WORK REQUEST :: What you return should match the data below exactly, with no pictures in it.

STORED DATA: Begin

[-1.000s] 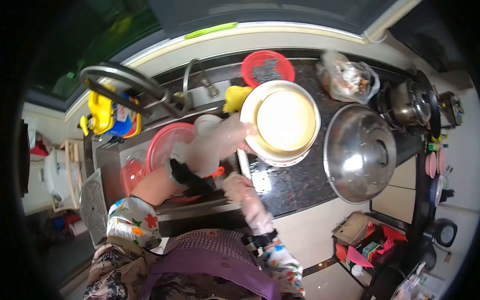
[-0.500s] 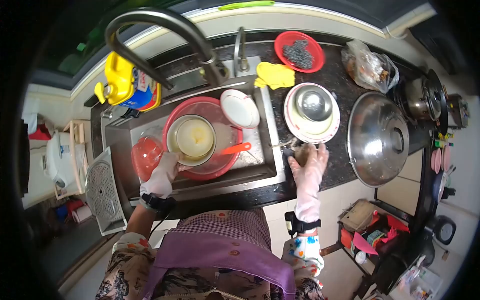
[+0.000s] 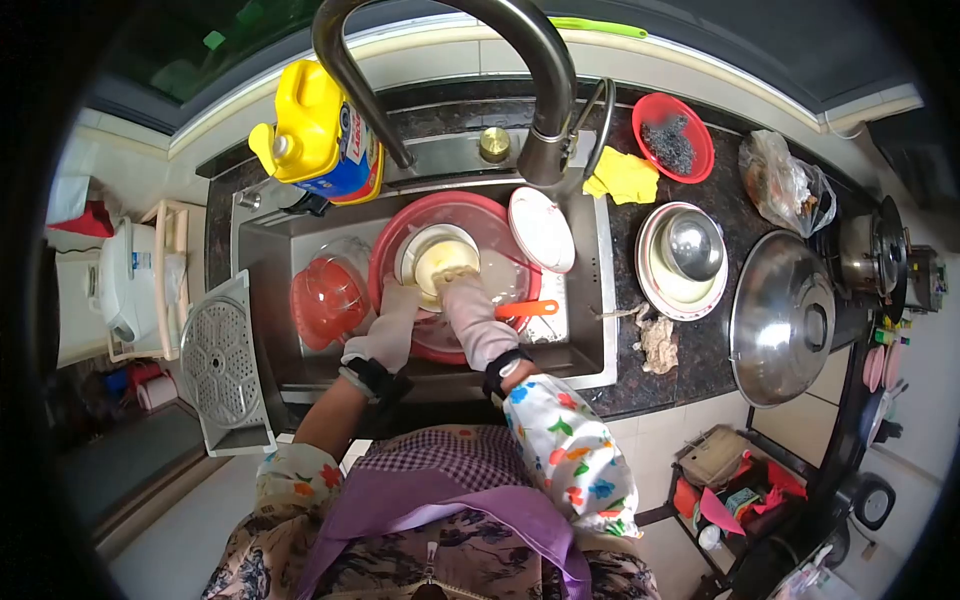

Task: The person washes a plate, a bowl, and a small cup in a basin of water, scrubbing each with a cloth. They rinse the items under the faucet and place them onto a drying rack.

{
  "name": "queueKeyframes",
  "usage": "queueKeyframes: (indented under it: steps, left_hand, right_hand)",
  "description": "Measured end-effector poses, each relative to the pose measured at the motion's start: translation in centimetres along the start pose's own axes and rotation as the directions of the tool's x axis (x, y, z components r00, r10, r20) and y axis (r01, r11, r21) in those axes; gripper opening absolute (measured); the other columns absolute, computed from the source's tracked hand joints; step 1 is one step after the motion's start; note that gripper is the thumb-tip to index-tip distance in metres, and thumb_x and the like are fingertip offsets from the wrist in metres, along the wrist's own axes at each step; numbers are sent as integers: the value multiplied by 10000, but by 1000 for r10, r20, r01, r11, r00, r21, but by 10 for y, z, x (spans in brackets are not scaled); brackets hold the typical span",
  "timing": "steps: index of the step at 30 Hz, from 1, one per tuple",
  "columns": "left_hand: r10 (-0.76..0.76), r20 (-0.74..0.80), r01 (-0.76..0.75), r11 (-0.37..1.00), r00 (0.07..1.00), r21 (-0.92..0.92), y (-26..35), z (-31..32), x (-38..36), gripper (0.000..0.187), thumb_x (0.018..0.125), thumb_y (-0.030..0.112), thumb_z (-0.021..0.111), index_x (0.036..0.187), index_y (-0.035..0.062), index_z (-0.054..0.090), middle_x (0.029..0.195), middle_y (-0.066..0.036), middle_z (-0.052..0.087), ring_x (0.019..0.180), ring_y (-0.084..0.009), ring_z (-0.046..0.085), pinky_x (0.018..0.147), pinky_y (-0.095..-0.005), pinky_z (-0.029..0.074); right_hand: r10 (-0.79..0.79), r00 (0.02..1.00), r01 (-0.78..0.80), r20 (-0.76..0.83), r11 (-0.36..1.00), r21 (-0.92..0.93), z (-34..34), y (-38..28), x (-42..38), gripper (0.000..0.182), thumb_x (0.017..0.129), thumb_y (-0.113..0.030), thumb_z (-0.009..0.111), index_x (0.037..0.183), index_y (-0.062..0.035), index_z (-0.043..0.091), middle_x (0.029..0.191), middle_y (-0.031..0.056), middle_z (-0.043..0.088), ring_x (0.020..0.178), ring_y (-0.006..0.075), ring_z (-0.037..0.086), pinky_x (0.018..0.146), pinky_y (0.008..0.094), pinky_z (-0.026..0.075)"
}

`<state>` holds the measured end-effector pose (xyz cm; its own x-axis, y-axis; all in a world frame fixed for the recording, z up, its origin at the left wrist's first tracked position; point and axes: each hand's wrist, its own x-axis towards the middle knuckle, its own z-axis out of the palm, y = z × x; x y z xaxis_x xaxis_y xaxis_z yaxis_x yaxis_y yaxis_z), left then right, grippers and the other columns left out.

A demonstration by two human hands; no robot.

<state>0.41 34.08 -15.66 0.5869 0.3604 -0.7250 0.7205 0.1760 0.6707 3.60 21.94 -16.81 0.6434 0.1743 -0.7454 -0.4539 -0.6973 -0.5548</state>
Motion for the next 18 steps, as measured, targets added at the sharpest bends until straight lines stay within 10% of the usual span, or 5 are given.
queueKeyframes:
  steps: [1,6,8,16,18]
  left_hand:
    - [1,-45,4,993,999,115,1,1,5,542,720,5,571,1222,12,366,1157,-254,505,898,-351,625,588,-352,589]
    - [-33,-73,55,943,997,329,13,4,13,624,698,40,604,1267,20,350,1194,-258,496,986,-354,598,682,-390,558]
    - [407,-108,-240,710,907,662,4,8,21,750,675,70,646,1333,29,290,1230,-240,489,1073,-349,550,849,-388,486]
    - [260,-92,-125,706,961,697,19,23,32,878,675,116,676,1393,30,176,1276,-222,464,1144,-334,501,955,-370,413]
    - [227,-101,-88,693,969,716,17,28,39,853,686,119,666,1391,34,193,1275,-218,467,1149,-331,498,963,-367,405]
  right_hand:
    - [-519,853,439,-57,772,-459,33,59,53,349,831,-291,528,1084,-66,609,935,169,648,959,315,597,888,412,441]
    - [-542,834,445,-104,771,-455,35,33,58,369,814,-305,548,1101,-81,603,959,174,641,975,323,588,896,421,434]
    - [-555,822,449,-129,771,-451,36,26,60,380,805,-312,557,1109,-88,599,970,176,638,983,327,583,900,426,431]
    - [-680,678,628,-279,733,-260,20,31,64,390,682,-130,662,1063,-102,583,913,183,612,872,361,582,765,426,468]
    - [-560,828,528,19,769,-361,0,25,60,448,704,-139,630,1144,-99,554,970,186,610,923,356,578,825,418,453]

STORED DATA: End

OUTPUT BELOW ::
[-1.000s] 
[-0.500s] 
[+0.000s] 

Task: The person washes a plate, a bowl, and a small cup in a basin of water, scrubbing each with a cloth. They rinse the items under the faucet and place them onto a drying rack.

{
  "name": "queueKeyframes",
  "usage": "queueKeyframes: (indented under it: steps, left_hand, right_hand)",
  "description": "Measured end-effector poses, each relative to the pose measured at the motion's start: translation in centimetres along the start pose's own axes and rotation as the directions of the tool's x axis (x, y, z components r00, r10, r20) and y axis (r01, r11, r21) in those axes; gripper opening absolute (measured); the other columns absolute, computed from the source's tracked hand joints; step 1 is one step after the motion's start; note that gripper is the thumb-tip to index-tip distance in metres, and thumb_x and the like are fingertip offsets from the wrist in metres, along the wrist's own axes at each step; numbers are sent as integers: the value multiplied by 10000, but by 1000 for r10, r20, r01, r11, r00, r21, but by 10 for y, z, x (spans in brackets are not scaled); brackets hold the typical span",
  "timing": "steps: index of the step at 30 Hz, from 1, one per tuple",
  "columns": "left_hand: r10 (-0.76..0.76), r20 (-0.74..0.80), r01 (-0.76..0.75), r11 (-0.37..1.00), r00 (0.07..1.00), r21 (-0.92..0.92), y (-26..35), z (-31..32), x (-38..36), gripper (0.000..0.187), thumb_x (0.018..0.125), thumb_y (-0.030..0.112), thumb_z (-0.021..0.111), index_x (0.036..0.187), index_y (-0.035..0.062), index_z (-0.054..0.090), middle_x (0.029..0.195), middle_y (-0.066..0.036), middle_z (-0.052..0.087), ring_x (0.019..0.180), ring_y (-0.084..0.009), ring_z (-0.046..0.085), pinky_x (0.018..0.147), pinky_y (-0.095..-0.005), pinky_z (-0.029..0.074); right_hand: r10 (-0.79..0.79), r00 (0.02..1.00), r01 (-0.78..0.80), r20 (-0.76..0.83), r11 (-0.36..1.00), r21 (-0.92..0.93), z (-34..34), y (-38..28), x (-42..38), gripper (0.000..0.182), thumb_x (0.017..0.129), thumb_y (-0.113..0.030), thumb_z (-0.009..0.111), index_x (0.037..0.183), index_y (-0.062..0.035), index_z (-0.043..0.091), middle_x (0.029..0.191), middle_y (-0.031..0.056), middle_z (-0.043..0.088), ring_x (0.020..0.178), ring_y (-0.006..0.075), ring_z (-0.037..0.086), pinky_x (0.018..0.146), pinky_y (0.008..0.094), pinky_z (-0.026..0.075)"
}

`<state>` holds the measured end-effector pose (xyz cm; its own x-axis, y-axis; all in a world frame fixed for the recording, z up, its origin at the left wrist's first tracked position; point and axes: each hand's wrist, its own x-axis towards the middle knuckle, its own z-axis out of the palm, y = z × x; x y z xaxis_x xaxis_y xaxis_z yaxis_x yaxis_y yaxis_z), left then right, grippers and the other columns left out.

A demonstration by two human hands; no robot.

<state>0.41 34.08 -15.66 0.5869 0.3604 -0.7250 0.7205 0.1760 0.6707 3.60 21.94 -16.81 0.6434 0.1743 -0.7454 -0.4539 -0.6973 -0.5548</state>
Motion for the next 18 steps, as measured, targets added at the sharpest bends until straight lines stay within 10% of the usual span, or 5 are given.
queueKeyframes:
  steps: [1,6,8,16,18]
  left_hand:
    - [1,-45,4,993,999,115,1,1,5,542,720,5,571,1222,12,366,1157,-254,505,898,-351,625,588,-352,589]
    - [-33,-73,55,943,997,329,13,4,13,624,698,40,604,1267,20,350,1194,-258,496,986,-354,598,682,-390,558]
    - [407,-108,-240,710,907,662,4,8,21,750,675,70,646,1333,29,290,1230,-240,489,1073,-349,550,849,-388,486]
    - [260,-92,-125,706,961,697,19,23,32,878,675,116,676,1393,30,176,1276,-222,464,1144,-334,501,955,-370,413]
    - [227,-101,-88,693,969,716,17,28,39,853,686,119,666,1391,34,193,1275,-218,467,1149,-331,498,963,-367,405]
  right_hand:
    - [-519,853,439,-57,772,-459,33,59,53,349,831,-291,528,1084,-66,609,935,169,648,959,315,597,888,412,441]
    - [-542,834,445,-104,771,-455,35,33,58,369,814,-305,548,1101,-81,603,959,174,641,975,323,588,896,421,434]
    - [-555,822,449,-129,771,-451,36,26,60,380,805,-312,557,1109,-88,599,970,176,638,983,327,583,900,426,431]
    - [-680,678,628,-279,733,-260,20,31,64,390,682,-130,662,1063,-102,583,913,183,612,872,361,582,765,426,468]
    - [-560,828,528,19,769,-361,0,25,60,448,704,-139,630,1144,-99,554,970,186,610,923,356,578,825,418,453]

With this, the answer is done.